*Task to carry out:*
Could you retype exactly the lines running from the line with "person's left foot?" to the end of the data, both included, and nothing else?

*Data provided:*
───
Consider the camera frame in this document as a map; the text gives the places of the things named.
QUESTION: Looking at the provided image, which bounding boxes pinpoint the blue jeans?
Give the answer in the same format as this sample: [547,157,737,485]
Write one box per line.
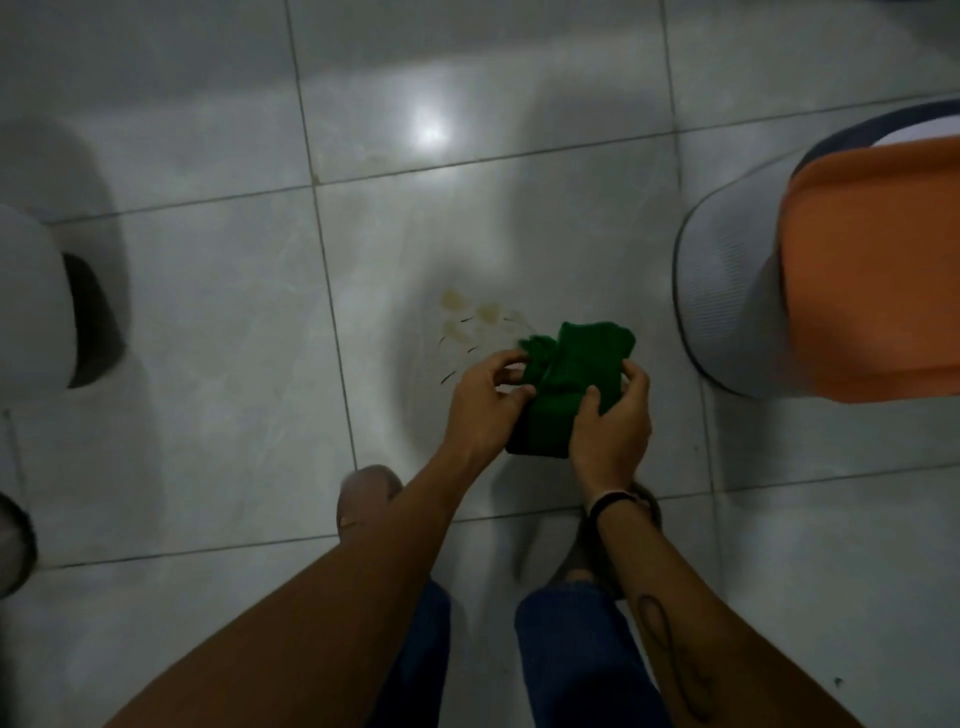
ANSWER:
[366,579,674,728]

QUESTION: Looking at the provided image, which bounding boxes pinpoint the dark rimmed white object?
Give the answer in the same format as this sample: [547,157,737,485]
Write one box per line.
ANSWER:
[0,491,39,601]

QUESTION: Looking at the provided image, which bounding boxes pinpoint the black wristband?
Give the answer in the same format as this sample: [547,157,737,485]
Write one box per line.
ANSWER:
[587,489,636,527]

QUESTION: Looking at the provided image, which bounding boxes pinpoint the person's left forearm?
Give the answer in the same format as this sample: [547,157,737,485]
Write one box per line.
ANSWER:
[105,441,498,728]

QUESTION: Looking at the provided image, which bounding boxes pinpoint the person's right hand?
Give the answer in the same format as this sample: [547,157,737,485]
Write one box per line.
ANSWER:
[567,360,653,498]

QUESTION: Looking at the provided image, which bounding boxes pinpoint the person's left hand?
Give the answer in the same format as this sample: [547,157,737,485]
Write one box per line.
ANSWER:
[442,348,537,471]

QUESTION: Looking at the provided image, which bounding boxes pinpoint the person's left foot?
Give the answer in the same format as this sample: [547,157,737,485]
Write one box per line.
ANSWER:
[336,464,405,558]

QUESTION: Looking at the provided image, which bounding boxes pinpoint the person's right forearm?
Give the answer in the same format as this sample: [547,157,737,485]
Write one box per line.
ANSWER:
[594,495,865,728]

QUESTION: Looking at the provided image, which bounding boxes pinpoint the green cloth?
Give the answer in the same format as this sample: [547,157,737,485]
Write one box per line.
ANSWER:
[504,321,638,459]

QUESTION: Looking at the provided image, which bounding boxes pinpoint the orange plastic chair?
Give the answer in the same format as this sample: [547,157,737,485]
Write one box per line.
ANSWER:
[775,134,960,407]

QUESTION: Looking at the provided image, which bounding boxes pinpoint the white rounded container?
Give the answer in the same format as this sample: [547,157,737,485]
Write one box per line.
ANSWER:
[0,202,130,400]
───
*Expected answer:*
QUESTION: Looking at the provided image, which bounding boxes pinpoint the person's left foot?
Give the answer in the same format as this sample: [547,157,737,485]
Write one box per line.
ANSWER:
[336,464,405,558]

QUESTION: Looking at the provided image, which bounding boxes pinpoint the person's right forearm?
Give the answer in the same format as this sample: [547,157,737,485]
Write one box per line.
ANSWER:
[594,495,865,728]

QUESTION: Looking at the provided image, which bounding boxes pinpoint the green cloth?
Give the answer in the same format as this sample: [547,157,737,485]
Write one box per line.
ANSWER:
[504,321,638,459]

QUESTION: Looking at the provided image, which bounding boxes pinpoint the orange plastic chair?
Give the answer in the same format as this sample: [547,157,737,485]
Write one box per line.
ANSWER:
[775,134,960,407]

QUESTION: Looking at the provided image, which bounding boxes pinpoint the white rounded container?
Give the answer in the same format as this sample: [547,157,737,485]
Write one box per line.
ANSWER:
[0,202,130,400]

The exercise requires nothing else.